Poster Presentation Australian Society for Microbiology Annual Scientific Meeting 2013

Overcoming the discrepancy between TRFLP analysis and pyro sequencing (#321)

Mohammad Mehbub 1 2 , Wei Zhang 1 2 , Chris Franco 1 2
  1. Flinders Centre for Marine Bioproducts Development (CMBD), Flinders University, Adelaide, SA, Australia
  2. Medical Biotechnology, Flinders University, Adelaide, SA, Australia

A number of culture-independent DNA-based methods are commonly used to determine the phylogenetic affiliation of microbes in a complex community such as sponges which termed as culture independent method. These are considered to be more accurate as a larger number of genera and species are observed compared to culture-based methods. However, different molecular methods often give different results with the same samples.
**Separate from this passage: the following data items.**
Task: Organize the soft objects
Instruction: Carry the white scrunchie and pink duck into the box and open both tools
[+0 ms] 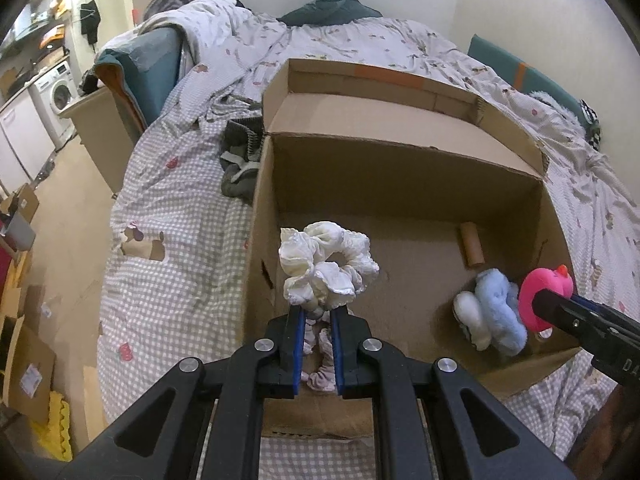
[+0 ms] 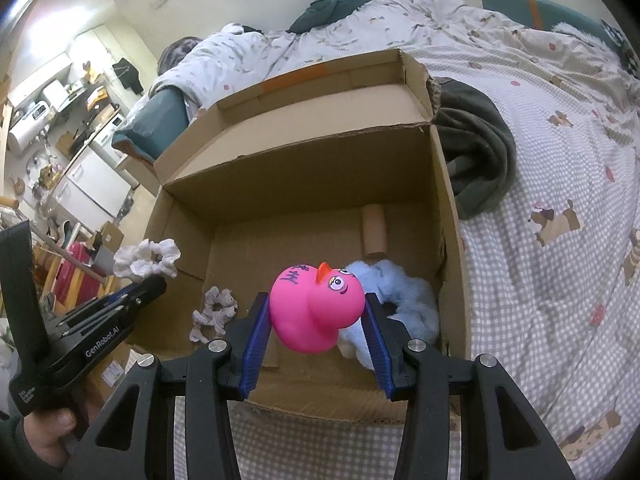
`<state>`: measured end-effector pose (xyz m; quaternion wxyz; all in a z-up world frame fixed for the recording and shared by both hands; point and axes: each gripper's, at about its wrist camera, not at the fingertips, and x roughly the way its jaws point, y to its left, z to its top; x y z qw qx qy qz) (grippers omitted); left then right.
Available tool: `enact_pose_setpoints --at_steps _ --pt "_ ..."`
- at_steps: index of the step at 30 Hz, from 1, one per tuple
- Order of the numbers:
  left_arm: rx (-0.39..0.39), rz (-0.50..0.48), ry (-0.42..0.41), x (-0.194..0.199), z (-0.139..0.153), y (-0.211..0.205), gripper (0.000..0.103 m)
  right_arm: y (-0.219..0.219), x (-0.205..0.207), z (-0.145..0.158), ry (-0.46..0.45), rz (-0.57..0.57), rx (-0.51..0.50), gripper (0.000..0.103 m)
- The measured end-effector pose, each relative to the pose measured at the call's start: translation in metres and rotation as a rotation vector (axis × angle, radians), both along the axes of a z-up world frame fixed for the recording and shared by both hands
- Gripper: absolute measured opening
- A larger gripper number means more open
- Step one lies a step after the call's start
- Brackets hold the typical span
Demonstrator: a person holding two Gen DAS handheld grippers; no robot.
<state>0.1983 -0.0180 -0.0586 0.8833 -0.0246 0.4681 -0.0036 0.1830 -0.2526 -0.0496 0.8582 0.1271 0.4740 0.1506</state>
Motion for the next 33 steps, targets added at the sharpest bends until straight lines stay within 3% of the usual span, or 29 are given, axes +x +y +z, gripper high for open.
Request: enact_pose_setpoints --at_steps 10,19,21,23,28,33 --pt "0.005 0.008 0.016 0.002 -0.004 0.001 0.011 0.004 0.000 -0.003 0.010 0.009 -0.008 0.048" --pt "0.010 0.015 0.027 0.001 -0.005 0.003 0.023 0.004 0.000 -0.005 0.018 0.013 -0.008 0.048" --pt "0.010 0.009 0.026 0.001 -0.005 0.002 0.026 0.005 0.000 -0.006 0.021 0.014 -0.010 0.048" --pt "0.008 -0.001 0.028 0.000 -0.004 0.001 0.039 0.005 -0.001 -0.007 0.021 0.016 -0.010 0.048" --pt "0.029 -0.012 -0.002 -0.004 0.003 -0.006 0.059 0.006 -0.001 -0.007 0.024 0.016 -0.011 0.048" --pt "0.024 -0.011 -0.014 -0.006 0.006 -0.006 0.061 0.006 0.000 -0.006 0.021 0.013 -0.008 0.048"
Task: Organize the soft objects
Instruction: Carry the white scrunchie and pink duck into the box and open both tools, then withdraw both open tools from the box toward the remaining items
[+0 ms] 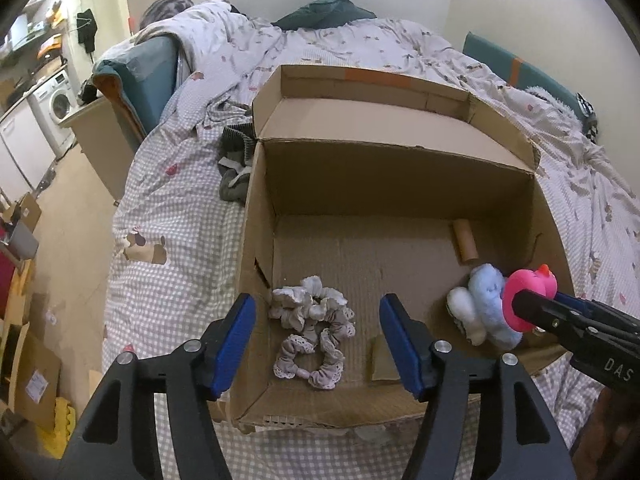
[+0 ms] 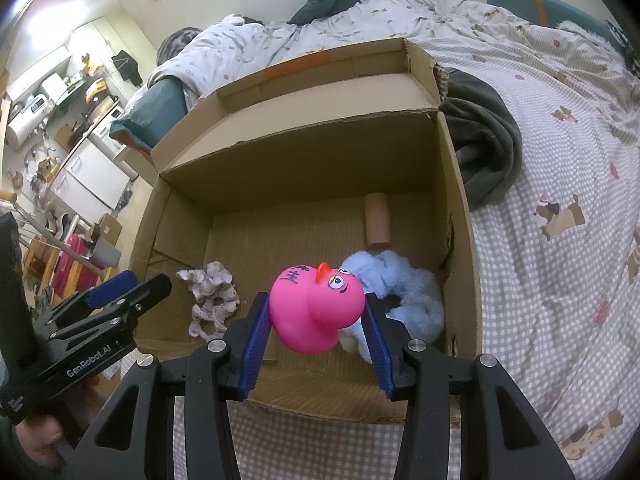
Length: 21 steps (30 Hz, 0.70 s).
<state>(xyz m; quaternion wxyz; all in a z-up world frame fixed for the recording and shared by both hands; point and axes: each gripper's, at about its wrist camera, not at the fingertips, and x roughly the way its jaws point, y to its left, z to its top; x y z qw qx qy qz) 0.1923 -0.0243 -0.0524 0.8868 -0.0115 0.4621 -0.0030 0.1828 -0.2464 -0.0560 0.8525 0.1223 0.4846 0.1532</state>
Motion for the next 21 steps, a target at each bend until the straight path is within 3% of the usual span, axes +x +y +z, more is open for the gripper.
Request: enact_pose_setpoints --at_steps 4,10,21 --pt "-0.009 0.007 0.015 0.0009 -0.0026 0.0012 0.062 -0.0007 -0.0006 0.0008 -0.003 0.003 0.014 0.052" --pt "-0.019 0.030 0.028 -0.0007 -0.0072 0.0005 0.062 -0.0037 -0.0015 0.0066 -0.021 -0.002 0.048 0.073" --pt "-0.007 0.024 0.017 -0.0013 -0.0056 -0.0011 0.062 -0.0058 -0.0002 0.0070 -0.007 -0.010 0.066 0.074"
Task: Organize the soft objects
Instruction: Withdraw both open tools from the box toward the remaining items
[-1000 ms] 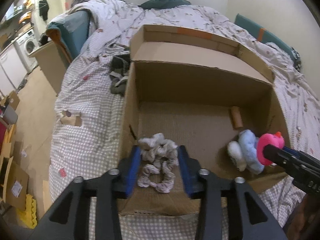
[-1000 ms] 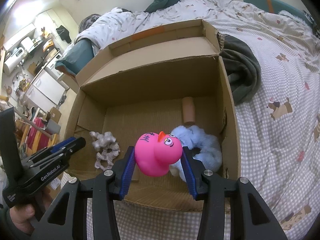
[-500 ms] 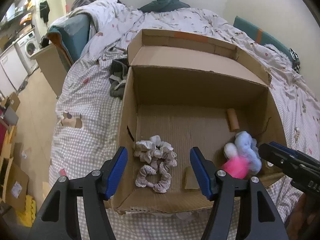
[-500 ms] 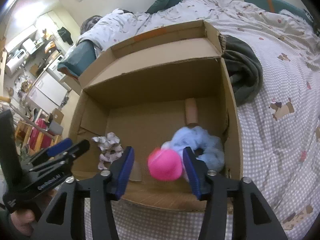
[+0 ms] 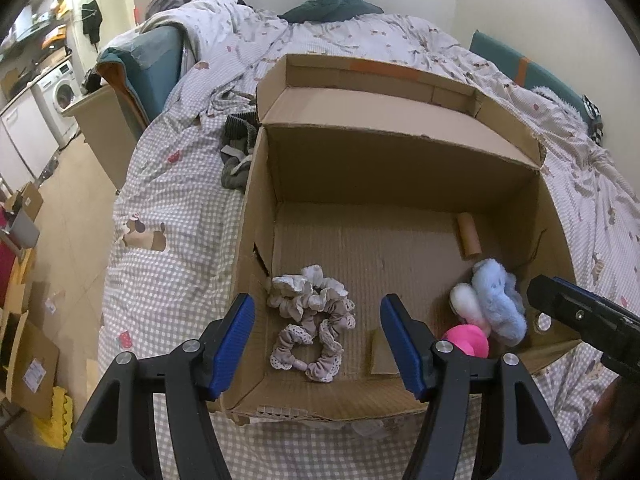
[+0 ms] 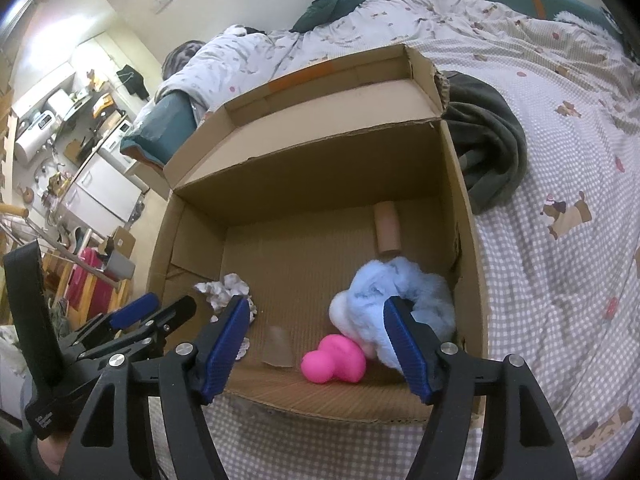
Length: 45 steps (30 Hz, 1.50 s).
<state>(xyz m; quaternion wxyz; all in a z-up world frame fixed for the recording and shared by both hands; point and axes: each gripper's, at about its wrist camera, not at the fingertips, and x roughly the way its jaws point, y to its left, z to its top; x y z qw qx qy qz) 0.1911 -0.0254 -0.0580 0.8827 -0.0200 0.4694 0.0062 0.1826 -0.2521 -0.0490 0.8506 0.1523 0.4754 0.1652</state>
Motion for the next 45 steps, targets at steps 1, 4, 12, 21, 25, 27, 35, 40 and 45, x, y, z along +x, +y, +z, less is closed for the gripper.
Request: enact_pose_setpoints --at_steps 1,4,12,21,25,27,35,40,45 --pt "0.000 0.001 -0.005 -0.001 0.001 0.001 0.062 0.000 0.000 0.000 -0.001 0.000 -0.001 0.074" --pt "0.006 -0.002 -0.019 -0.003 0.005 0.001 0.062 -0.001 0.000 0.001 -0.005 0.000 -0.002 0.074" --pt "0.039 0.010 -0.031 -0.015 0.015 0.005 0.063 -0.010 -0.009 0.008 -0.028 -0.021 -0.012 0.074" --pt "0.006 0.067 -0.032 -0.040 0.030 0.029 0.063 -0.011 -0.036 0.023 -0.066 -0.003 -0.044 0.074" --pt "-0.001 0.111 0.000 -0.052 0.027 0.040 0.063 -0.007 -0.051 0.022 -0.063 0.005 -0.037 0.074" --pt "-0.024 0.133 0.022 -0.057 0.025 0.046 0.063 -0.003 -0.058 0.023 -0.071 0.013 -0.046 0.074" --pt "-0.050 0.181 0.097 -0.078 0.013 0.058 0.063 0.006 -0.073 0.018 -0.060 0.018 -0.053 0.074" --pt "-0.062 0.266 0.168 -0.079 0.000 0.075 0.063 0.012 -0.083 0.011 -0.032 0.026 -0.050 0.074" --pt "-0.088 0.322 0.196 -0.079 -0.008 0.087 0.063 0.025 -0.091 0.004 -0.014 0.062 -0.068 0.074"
T-RFLP analysis has been viewed as a rapid, convenient, sensitive, high-throughput, and highly reproducible method in characterising strains to the genus level in microbial ecology studies. Mass sequencing technologies such as pyrosequencing have introduced a level of accuracy in characterising microbial diversity, often to the species, though in terms of cost and analysis it is still expensive. There are usually discrepancies between results obtained from TRFLP analysis and pyrosequencing and determining the causal factor(s) is of paramount importance. A detailed analysis showed that the primers used in both techniques must be able to “capture” the same complete compliment of genera/species, even though the primer set is not the same as different product lengths are required for each analysis. This was achieved by using two newly designed universal primers which has been developed in our lab. The TRFLP analysis with these newly designed primer sets, and the three most suitable restriction digestion enzymes Hha1, Msp1 and Rsa1 showed that one of the primer sets had a 95% overlap when compared with pyrosequencing data.